Early this morning or late yesterday, depending on where you’re based, Azure experienced connectivity issues to its services including storage, websites and visual studio online, with some users experiencing other issues accessing Sharepoint online and other Office apps. Xbox Live seems to have been hit with similar outages, too.
The outage has seemingly impacted every region except Australia, its latest availability zone addition, and has even briefly affected some of Microsoft’s own websites.
The company said it’s still in the process of investigating and resolving the issue. Most of the services are back online except for Application Insights for app monitoring, which is down globally. In North and Western Europe, customers are still experiencing issues with their virtual machines.

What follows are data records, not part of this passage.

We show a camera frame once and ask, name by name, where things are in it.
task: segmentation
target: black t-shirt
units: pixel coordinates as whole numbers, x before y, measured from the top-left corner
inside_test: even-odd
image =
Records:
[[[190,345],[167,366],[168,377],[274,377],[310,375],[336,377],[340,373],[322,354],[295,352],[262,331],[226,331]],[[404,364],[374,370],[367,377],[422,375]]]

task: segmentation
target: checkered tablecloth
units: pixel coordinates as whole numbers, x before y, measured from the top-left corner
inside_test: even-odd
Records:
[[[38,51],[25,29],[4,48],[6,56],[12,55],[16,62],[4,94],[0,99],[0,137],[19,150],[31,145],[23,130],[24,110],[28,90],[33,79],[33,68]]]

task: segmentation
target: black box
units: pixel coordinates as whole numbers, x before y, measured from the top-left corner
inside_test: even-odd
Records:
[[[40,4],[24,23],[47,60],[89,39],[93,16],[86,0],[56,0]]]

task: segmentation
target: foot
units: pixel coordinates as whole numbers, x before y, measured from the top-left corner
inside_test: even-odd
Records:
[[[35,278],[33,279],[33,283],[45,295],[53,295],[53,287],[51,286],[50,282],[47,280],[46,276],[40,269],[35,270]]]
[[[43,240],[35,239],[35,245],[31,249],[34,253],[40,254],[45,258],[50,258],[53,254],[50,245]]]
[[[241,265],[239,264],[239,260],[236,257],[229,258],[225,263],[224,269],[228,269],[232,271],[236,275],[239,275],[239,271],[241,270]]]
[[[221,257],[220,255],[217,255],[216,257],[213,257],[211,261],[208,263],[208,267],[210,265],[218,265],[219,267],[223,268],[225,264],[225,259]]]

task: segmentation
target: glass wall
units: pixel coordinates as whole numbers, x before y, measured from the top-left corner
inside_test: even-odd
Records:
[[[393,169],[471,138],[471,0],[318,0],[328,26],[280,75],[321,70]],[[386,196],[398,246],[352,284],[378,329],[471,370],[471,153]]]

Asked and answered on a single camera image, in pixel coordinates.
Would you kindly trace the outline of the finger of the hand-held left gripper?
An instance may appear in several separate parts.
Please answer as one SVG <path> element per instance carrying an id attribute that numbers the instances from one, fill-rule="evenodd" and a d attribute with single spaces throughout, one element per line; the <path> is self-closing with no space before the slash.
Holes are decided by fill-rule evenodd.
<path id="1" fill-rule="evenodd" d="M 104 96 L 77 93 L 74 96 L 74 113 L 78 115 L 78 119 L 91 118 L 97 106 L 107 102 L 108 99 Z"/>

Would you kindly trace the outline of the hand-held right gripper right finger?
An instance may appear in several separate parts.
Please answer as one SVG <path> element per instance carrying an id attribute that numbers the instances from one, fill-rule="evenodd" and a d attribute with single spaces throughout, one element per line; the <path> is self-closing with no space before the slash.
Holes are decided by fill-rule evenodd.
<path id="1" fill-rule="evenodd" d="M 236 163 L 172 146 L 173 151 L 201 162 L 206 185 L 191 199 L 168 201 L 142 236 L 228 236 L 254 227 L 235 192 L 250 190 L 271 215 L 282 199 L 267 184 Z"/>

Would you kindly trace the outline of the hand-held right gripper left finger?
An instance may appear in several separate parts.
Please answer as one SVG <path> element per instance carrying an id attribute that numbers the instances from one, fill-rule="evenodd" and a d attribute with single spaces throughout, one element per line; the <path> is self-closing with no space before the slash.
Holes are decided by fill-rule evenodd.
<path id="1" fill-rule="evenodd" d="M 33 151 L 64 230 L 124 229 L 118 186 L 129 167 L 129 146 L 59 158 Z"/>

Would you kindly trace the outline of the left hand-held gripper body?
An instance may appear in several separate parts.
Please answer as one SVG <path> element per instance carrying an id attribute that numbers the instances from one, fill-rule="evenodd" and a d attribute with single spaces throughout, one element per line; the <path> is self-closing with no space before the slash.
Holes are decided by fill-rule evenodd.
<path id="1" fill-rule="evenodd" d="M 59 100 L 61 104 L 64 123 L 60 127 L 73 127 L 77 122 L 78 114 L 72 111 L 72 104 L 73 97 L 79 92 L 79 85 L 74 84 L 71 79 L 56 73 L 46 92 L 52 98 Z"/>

This is the second large scale Azure outage in less than three months. In August the company’s cloud services experienced significant outages in the US, Japan and Brazil simultaneously, which went on for nearly a week in some cases.

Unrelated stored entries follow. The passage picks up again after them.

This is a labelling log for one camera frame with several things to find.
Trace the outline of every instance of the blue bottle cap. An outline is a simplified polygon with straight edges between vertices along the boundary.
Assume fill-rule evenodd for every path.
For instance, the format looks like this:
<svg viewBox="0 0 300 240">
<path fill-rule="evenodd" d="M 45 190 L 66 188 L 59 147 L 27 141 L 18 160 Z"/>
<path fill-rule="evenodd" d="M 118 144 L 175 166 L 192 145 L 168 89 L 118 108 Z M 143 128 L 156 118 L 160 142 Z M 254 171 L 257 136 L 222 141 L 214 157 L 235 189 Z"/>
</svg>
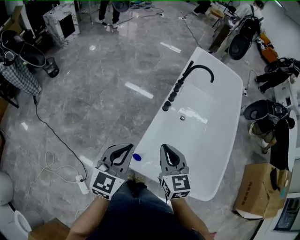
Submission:
<svg viewBox="0 0 300 240">
<path fill-rule="evenodd" d="M 141 156 L 136 153 L 133 154 L 133 158 L 138 162 L 141 161 L 141 159 L 142 159 Z"/>
</svg>

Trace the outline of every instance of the black cable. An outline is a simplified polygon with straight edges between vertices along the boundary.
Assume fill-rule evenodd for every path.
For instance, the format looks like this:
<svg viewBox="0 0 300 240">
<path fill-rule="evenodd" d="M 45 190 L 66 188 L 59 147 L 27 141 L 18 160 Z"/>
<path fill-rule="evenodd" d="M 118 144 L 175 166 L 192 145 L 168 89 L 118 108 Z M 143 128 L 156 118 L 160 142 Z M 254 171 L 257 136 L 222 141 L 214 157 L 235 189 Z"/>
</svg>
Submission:
<svg viewBox="0 0 300 240">
<path fill-rule="evenodd" d="M 202 48 L 201 45 L 198 43 L 198 40 L 195 38 L 195 36 L 194 36 L 192 30 L 188 27 L 188 24 L 187 24 L 187 22 L 186 22 L 186 20 L 185 20 L 185 19 L 186 19 L 186 16 L 187 16 L 188 14 L 190 14 L 190 13 L 187 13 L 187 14 L 185 14 L 185 15 L 183 16 L 183 21 L 184 21 L 184 23 L 186 24 L 187 29 L 191 32 L 191 34 L 192 34 L 193 38 L 195 39 L 197 45 L 198 45 L 200 48 Z"/>
<path fill-rule="evenodd" d="M 249 71 L 249 76 L 248 76 L 247 87 L 245 88 L 245 90 L 247 90 L 247 89 L 248 89 L 248 86 L 249 86 L 249 81 L 250 81 L 250 73 L 251 73 L 251 71 L 252 71 L 252 72 L 254 72 L 254 74 L 255 74 L 255 77 L 257 77 L 257 74 L 256 74 L 256 72 L 255 72 L 254 70 L 252 70 L 252 69 L 251 69 L 251 70 Z"/>
<path fill-rule="evenodd" d="M 240 108 L 240 116 L 243 115 L 243 113 L 244 113 L 243 111 L 245 111 L 246 107 L 247 107 L 246 105 L 243 105 L 243 106 Z"/>
<path fill-rule="evenodd" d="M 73 153 L 73 155 L 75 156 L 75 158 L 77 158 L 77 160 L 82 164 L 82 166 L 83 166 L 83 168 L 84 168 L 84 172 L 85 172 L 85 177 L 84 177 L 83 179 L 81 179 L 80 182 L 83 182 L 83 181 L 86 180 L 87 177 L 88 177 L 88 172 L 86 171 L 86 168 L 85 168 L 83 162 L 79 159 L 79 157 L 76 155 L 76 153 L 74 153 L 74 151 L 73 151 L 72 149 L 70 149 L 69 146 L 68 146 L 63 140 L 61 140 L 61 138 L 55 133 L 55 131 L 52 129 L 52 127 L 50 127 L 49 124 L 46 123 L 45 121 L 41 120 L 41 118 L 40 118 L 39 115 L 38 115 L 38 103 L 37 103 L 36 97 L 33 97 L 33 101 L 34 101 L 34 104 L 35 104 L 35 106 L 36 106 L 36 115 L 37 115 L 37 118 L 38 118 L 41 122 L 43 122 L 44 124 L 46 124 L 47 127 L 49 127 L 49 128 L 51 129 L 51 131 L 54 133 L 54 135 L 55 135 L 55 136 L 56 136 L 56 137 L 57 137 L 57 138 L 58 138 L 58 139 L 66 146 L 67 149 L 69 149 L 69 150 Z"/>
<path fill-rule="evenodd" d="M 161 10 L 161 11 L 158 12 L 158 13 L 151 14 L 151 15 L 146 15 L 146 16 L 135 16 L 135 17 L 129 18 L 128 20 L 125 20 L 125 21 L 122 21 L 122 22 L 118 23 L 118 25 L 120 25 L 120 24 L 122 24 L 122 23 L 126 23 L 126 22 L 128 22 L 128 21 L 130 21 L 131 19 L 134 19 L 134 18 L 142 18 L 142 17 L 157 16 L 157 15 L 161 15 L 161 14 L 164 12 L 164 10 L 162 10 L 161 8 L 155 7 L 155 6 L 153 6 L 153 5 L 151 6 L 151 8 L 159 9 L 159 10 Z"/>
</svg>

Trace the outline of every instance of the black pants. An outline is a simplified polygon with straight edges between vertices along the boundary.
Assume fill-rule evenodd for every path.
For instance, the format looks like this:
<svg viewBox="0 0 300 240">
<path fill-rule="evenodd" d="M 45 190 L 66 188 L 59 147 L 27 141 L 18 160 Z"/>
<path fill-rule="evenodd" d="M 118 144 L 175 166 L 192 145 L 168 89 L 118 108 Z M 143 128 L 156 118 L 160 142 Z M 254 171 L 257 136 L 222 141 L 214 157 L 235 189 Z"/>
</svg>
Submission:
<svg viewBox="0 0 300 240">
<path fill-rule="evenodd" d="M 200 1 L 199 6 L 194 9 L 194 12 L 205 14 L 209 7 L 210 1 Z"/>
<path fill-rule="evenodd" d="M 256 79 L 259 83 L 265 83 L 260 87 L 262 92 L 265 92 L 269 88 L 276 87 L 277 85 L 283 83 L 288 78 L 286 73 L 281 71 L 265 73 L 263 75 L 258 76 Z"/>
<path fill-rule="evenodd" d="M 109 1 L 101 1 L 100 2 L 100 9 L 99 9 L 99 20 L 103 20 L 105 17 L 106 7 L 108 5 Z M 116 23 L 119 20 L 120 13 L 114 9 L 113 7 L 113 13 L 112 13 L 112 23 Z"/>
</svg>

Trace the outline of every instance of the white bathtub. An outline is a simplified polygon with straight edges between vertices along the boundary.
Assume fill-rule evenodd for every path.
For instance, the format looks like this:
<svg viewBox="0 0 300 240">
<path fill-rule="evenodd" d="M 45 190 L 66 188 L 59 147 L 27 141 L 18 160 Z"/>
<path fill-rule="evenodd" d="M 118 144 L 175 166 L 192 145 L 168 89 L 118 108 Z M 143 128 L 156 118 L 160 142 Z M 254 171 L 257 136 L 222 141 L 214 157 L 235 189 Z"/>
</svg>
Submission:
<svg viewBox="0 0 300 240">
<path fill-rule="evenodd" d="M 135 149 L 142 160 L 132 158 L 130 167 L 158 182 L 160 146 L 167 143 L 186 158 L 190 168 L 190 196 L 209 201 L 219 188 L 231 154 L 243 84 L 235 72 L 199 47 L 182 73 L 191 60 L 194 65 L 209 67 L 214 73 L 214 82 L 210 83 L 210 74 L 204 69 L 195 69 L 186 78 L 170 109 L 164 112 L 159 108 Z"/>
</svg>

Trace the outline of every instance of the black spout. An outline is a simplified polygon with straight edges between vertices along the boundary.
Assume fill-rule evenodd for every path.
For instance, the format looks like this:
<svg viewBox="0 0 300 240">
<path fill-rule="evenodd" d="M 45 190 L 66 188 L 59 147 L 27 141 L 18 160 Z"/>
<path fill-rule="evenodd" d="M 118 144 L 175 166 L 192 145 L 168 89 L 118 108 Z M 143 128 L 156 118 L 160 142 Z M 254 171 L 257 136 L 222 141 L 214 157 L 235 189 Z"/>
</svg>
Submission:
<svg viewBox="0 0 300 240">
<path fill-rule="evenodd" d="M 195 65 L 195 66 L 192 66 L 188 71 L 185 72 L 184 76 L 181 78 L 181 80 L 185 80 L 186 77 L 193 71 L 195 70 L 196 68 L 203 68 L 205 69 L 206 71 L 208 71 L 210 73 L 210 82 L 213 83 L 214 82 L 214 74 L 213 72 L 207 67 L 207 66 L 204 66 L 204 65 Z"/>
<path fill-rule="evenodd" d="M 190 61 L 190 63 L 188 64 L 187 69 L 184 71 L 184 73 L 182 74 L 182 76 L 184 76 L 185 74 L 187 74 L 187 71 L 192 67 L 193 64 L 194 64 L 194 61 Z"/>
</svg>

What are enterprises to make of this? Recently published research from Infosys suggests about four in five enterprises plan to move their mission-critical workloads into the cloud, which in light of recent events, is a worrying sign.
It has been about 12 hours since the outages began, and if you’re hosting an application in a virtual machine in Europe, you’re likely still experiencing severe latencies or an outage altogether, despite the fact that the Azure status page currently leads with “All good! Everything is running great”. Everything is not running great.
Most SLA’s for Azure allow for just over 50 minutes of downtime annually, which in many cases has already been eclipsed multiple times depending on which geography a user’s workload is hosted in. Microsoft hasn’t yet commented on how it will compensate impacted users, but if one were to go by its standard SLAs and previous outages it’s likely service credits are on the table.
Microsoft certainly isn’t alone in experiencing global outages of its cloud services – AWS users have had their fair share. With so many active regions one would think the level of redundancy built into Azure would be more robust. But there will come a time when the service credit approach, which is tantamount to saying “we’re sorry for the crap service – here’s some more crap service,” simply won’t placate customers.
At a time when so much commercial activity relies so heavily on online channels, when an increasing number of internal applications – for sales, marketing, HR, and productivity – are deployed via the cloud, and when so many of these applications still include complex service chains, these outages raise some serious questions about the limits of public cloud, in its seemingly infinite scalability and elasticity, for mission-critical applications.